Entgegen der Auffassung der Klägerin kommt es insofern nicht allein darauf an, daß die Beklagten mit Schreiben vom 27.07.1991 die fristlose Kündigung des Mietverhältnisses erklärt haben.
Es ist zwar zutreffend, daß auch Mieter ein Mietverhältnis fristlos kündigen können und der Vermieter sich auch mit einer fristlosen Kündigung einverstanden erklären kann.
Die Beklagten weisen jedoch zutreffend darauf hin, daß die bereits auf den 12.08.1991 gesetzte Räumungsfrist in Verbindung mit Erhebung der Räumungsklage am gleichen Tag gegen Treu und Glauben (§ 242 BGB) verstößt.
Das Kündigungsschreiben konnte jedenfalls bei verständiger Würdigung durch die anwaltlich vertretene Klägerin nur dahingehend verstanden werden, daß die Beklagten jedenfalls nicht die ordentliche Kündigungsfrist gem. § 565 Abs. 2 BGB einhalten wollten.
Durch die recht lange Dauer des Mietverhältnisses hätte sich nämlich die normale Kündigungsfrist gem. § 565 Abs. 1 Ziff. 3 BGB nochmals um neun Monate verlängert.

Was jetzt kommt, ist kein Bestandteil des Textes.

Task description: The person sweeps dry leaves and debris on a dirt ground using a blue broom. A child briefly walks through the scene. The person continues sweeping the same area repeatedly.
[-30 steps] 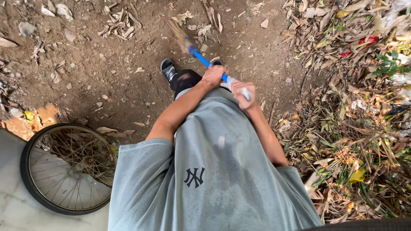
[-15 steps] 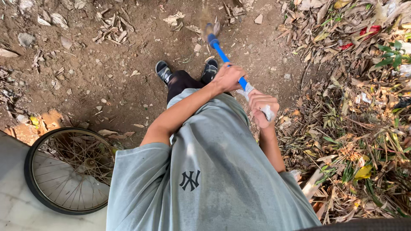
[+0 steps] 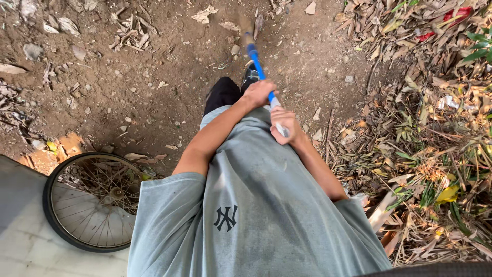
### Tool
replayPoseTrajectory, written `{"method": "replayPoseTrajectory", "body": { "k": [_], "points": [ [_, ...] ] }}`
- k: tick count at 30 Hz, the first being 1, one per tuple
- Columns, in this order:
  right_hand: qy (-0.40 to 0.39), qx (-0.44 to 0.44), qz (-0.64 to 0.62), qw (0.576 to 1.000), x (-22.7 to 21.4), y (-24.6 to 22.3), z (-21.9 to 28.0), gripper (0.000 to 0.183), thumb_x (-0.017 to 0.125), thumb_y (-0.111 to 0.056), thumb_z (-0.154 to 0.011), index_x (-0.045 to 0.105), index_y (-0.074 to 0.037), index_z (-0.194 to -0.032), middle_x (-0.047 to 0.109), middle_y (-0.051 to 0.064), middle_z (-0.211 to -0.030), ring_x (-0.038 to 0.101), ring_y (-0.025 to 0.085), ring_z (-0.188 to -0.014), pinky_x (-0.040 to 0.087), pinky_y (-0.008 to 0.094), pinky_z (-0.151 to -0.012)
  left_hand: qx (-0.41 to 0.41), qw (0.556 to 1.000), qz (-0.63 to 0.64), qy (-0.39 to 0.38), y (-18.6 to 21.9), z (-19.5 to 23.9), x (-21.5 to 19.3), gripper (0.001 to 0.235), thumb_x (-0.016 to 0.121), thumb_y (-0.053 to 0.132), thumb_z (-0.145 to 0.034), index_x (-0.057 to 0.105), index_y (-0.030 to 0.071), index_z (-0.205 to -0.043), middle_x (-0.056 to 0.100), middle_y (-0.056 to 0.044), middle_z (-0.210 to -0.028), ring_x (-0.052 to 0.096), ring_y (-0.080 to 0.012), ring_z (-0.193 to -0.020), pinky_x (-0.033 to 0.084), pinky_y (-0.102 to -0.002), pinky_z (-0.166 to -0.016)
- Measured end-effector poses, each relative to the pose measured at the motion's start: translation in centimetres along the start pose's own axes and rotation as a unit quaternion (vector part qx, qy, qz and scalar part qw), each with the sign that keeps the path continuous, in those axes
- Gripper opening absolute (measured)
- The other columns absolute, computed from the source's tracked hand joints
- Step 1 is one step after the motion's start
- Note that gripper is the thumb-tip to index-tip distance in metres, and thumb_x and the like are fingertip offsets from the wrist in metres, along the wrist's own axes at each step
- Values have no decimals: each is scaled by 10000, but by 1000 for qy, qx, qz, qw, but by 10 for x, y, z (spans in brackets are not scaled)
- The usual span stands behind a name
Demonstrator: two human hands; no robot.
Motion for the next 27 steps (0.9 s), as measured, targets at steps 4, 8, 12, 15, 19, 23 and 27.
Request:
{"method": "replayPoseTrajectory", "body": {
  "k": [4,8,12,15,19,23,27],
  "points": [
    [41,-55,41,997,-16,-43,4,200,590,37,-693,433,-22,-585,436,109,-587,437,314,-530,457,417,-685,105,994,-10,5,66,-18,-13,204,652,303,-962,670,123,-869,673,-93,-942,673,-347,-992,526,-488,-899],
    [125,-60,9,990,-49,-65,6,162,548,-2,-698,424,12,-594,445,123,-586,444,301,-517,487,422,-681,71,994,-37,69,93,-14,-44,160,667,310,-916,727,199,-817,708,-40,-825,706,-272,-921,408,-641,-987],
    [184,-3,-122,975,-61,-35,13,139,498,-56,-651,432,3,-544,469,90,-534,444,236,-484,453,403,-688,-35,997,-64,40,49,7,-32,157,675,292,-780,735,194,-888,711,-88,-907,678,-316,-1000,404,-675,-948],
    [170,17,-185,968,-49,1,13,150,496,-54,-653,416,5,-539,460,85,-530,416,219,-486,428,381,-661,-124,988,-61,68,-7,30,-8,205,627,335,-962,736,164,-932,711,-143,-999,664,-366,-1048,402,-674,-1000],
    [93,21,-118,988,-12,12,25,109,535,-19,-661,446,24,-615,491,125,-614,478,279,-575,452,424,-715,-98,994,-8,57,-34,37,34,239,620,331,-971,717,113,-969,698,-180,-1055,649,-397,-1083,452,-588,-971],
    [-26,66,50,996,27,5,50,185,615,24,-692,444,11,-620,468,142,-633,488,341,-638,470,432,-732,-63,996,35,-56,-14,26,73,210,668,290,-824,715,139,-962,697,-145,-1058,653,-380,-1064,506,-501,-898],
    [9,21,86,996,26,-25,79,131,594,22,-647,467,4,-627,487,138,-645,504,350,-645,483,423,-743,11,1000,-14,14,32,22,76,220,669,358,-969,690,148,-905,687,-140,-955,659,-374,-1015,487,-531,-980]
  ]
}}
Point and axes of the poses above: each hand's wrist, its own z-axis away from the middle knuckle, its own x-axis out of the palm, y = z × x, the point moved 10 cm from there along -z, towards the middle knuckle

Eine derartig lange Kündigungsfrist wollten die Beklagten – offensichtlich – nicht einhalten. Sie haben jedoch im letzten Absatz ihres Schreibens unmißverständlich darauf hingewiesen, daß sie die Wohnung nur zum frühestmöglichen Zeitpunkt räumen könnten, und der genaue Auszugstermin noch nicht benannt werden könne, da noch unklar sei, wann eine andere Wohnung zur Verfügung stünde.
Sobald das der Fall sei, würde der Auszugstermin bekannt gegeben.

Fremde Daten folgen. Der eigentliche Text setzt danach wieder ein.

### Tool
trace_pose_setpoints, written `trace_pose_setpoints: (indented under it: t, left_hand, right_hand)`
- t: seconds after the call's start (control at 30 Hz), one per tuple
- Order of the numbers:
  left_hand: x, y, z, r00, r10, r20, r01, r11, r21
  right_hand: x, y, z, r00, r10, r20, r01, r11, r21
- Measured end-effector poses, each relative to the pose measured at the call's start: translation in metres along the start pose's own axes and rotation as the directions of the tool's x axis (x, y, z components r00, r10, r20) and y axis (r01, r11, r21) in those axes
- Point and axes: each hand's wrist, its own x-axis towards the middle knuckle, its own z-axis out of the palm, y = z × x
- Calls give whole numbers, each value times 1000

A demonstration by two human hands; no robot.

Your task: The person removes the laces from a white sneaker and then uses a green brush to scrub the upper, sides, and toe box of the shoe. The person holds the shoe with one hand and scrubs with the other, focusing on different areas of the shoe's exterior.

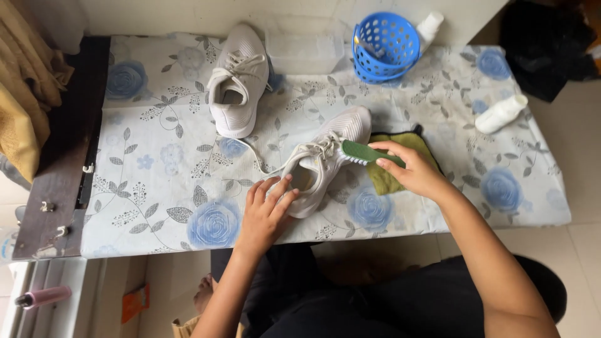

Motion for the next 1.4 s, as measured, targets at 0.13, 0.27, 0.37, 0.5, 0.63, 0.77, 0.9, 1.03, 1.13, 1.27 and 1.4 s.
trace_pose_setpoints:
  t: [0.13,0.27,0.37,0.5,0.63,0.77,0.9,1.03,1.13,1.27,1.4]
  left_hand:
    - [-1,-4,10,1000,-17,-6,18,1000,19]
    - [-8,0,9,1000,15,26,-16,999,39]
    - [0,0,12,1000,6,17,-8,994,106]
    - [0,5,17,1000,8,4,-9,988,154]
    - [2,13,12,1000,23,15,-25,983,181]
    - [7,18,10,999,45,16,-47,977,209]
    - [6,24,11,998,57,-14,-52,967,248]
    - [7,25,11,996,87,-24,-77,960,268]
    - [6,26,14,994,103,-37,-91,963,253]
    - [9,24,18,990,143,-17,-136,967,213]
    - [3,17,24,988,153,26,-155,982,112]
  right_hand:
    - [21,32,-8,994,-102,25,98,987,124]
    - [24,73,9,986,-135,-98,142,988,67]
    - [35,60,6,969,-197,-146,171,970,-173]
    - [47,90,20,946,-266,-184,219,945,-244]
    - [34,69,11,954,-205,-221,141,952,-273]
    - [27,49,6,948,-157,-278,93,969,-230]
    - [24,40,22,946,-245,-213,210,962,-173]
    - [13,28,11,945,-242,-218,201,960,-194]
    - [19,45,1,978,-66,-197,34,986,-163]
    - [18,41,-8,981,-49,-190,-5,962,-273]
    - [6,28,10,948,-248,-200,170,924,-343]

Angesichts der gerichtsbekannten Situation auf den heutigen Wohnungsmarkt ist es auch nachvollziehbar, daß es praktisch niemanden gibt, der innerhalb von wenigen Tagen eine Ersatzwohnung finden kann.
Wie dargelegt, konnte die Klägerin das Kündigungsschreiben der Beklagten somit nur so verstehen, daß sich diese unter Abkürzung der gesetzlichen Räumungsfrist bemühen würden, vorher aus der Wohnung auszuziehen.
Die Klägerin hätte somit zur Überzeugung des Gerichts zumindest einen Zeitraum von ca. 6–8 Wochen abwarten müssen und hätte ggf. dann noch einmal nachfragen sollen, ob die Beklagten bereits einen Auszugstermin bekanntgeben können.
Keinesfalls war die Klägerin jedoch berechtigt, bereits 14 Tage nach Zugang eines solchen Kündigungsschreibens Räumungsklage zu erheben.
Gem. § 93 ZPO waren die Verfahrenskosten somit der Klägerin aufzuerlegen. Die Entscheidung über die vorläufige Vollstreckbarkeit beruht auf den § 708 Nr. 11, 711 ZPO.